Dennis White (born 1967), also known as Latroit and Static Revenger, is an American electronic dance music producer, songwriter and DJ. In 2018, he won the Grammy Award for Best Remixed Recording, Non-Classical for his remix of "You Move", originally by Depeche Mode.

==Early life, family and education==
Dennis White was born in Detroit, Michigan, and raised in Utica, Michigan. A music prodigy, he attended Berklee School of Music, graduating in 1988.

==Career==
Dennis White got his start in dance music when introduced to Kevin Saunderson from the Detroit techno group Inner City, and was hired as the music director for the Inner City 'Big Fun' world tour from 1989 to 1990 and signing as one of the first artists on KMS Records, Saunderson's record label imprint.

===Static Revenger===
As an artist, writer, and producer, he has credits on over 3.5 million records sold worldwide, and seven number-one Billboard club chart remixes for artists such as Swedish House Mafia.

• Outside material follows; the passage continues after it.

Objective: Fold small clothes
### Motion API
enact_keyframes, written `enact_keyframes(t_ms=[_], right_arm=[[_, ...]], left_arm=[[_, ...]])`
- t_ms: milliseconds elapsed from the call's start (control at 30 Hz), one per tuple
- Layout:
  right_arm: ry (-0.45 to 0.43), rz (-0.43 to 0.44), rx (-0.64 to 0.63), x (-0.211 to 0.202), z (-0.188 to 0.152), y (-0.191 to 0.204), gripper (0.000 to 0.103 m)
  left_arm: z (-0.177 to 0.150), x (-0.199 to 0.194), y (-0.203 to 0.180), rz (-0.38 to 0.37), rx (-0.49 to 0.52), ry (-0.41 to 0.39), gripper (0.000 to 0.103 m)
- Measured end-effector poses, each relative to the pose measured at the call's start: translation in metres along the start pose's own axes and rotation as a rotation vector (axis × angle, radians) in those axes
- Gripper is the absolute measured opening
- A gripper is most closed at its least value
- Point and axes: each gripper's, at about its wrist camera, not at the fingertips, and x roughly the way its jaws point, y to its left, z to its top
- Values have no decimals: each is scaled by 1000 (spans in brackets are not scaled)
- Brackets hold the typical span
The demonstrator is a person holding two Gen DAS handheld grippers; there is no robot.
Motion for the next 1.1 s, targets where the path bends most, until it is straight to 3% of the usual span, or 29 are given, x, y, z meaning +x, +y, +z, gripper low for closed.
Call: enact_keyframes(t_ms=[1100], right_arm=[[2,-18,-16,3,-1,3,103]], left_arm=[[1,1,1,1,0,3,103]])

As Static Revenger, he is best known for the ARIA double platinum certified release "I Like That" and "Happy People", which was charted by Fatboy Slim on Beatport as one of the top 10 Dance Music recordings of the decade.

===Latroit===
As Latroit, White has released recordings with Idris Elba, Inner City, Sam Sparro, and Le Youth. He has also remixed recordings for Depeche Mode, Deadmau5, and Nile Rogers. The Latroit remix of "You Move" by Depeche Mode won the 2018 Grammy Award in the 'Best Remixed Recording (Non-Classical)' category.

Latroit's single, "Nice" was featured in the Apple Phone XR global campaign.

In 2024, Latroit collaborated with South Africa's Soweto Gospel Choir and Simon Lewicki, also known as Groove Terminator, on the album History of House, which re-imagines house music classics through a Zulu, gospel music lens. The album features reimaginations of popular dance and pop classics such as "Ride Like The Wind" by Christopher Cross, Inner City's "Good Life", and "Everybody's Free (To Feel Good)" by Rozalla. In an interview with NPR's Ari Shapiro, White stated, "Our mission, the idea for the project was to bring dance music, which is undeniable — Western dance music, which is undeniably African American music, back to an African project and then re-export it to the world through an African perspective. That was the original sort of mission statement of the project." "History of House" was ranked #10 in KCRW's 30 Best Albums of 2024.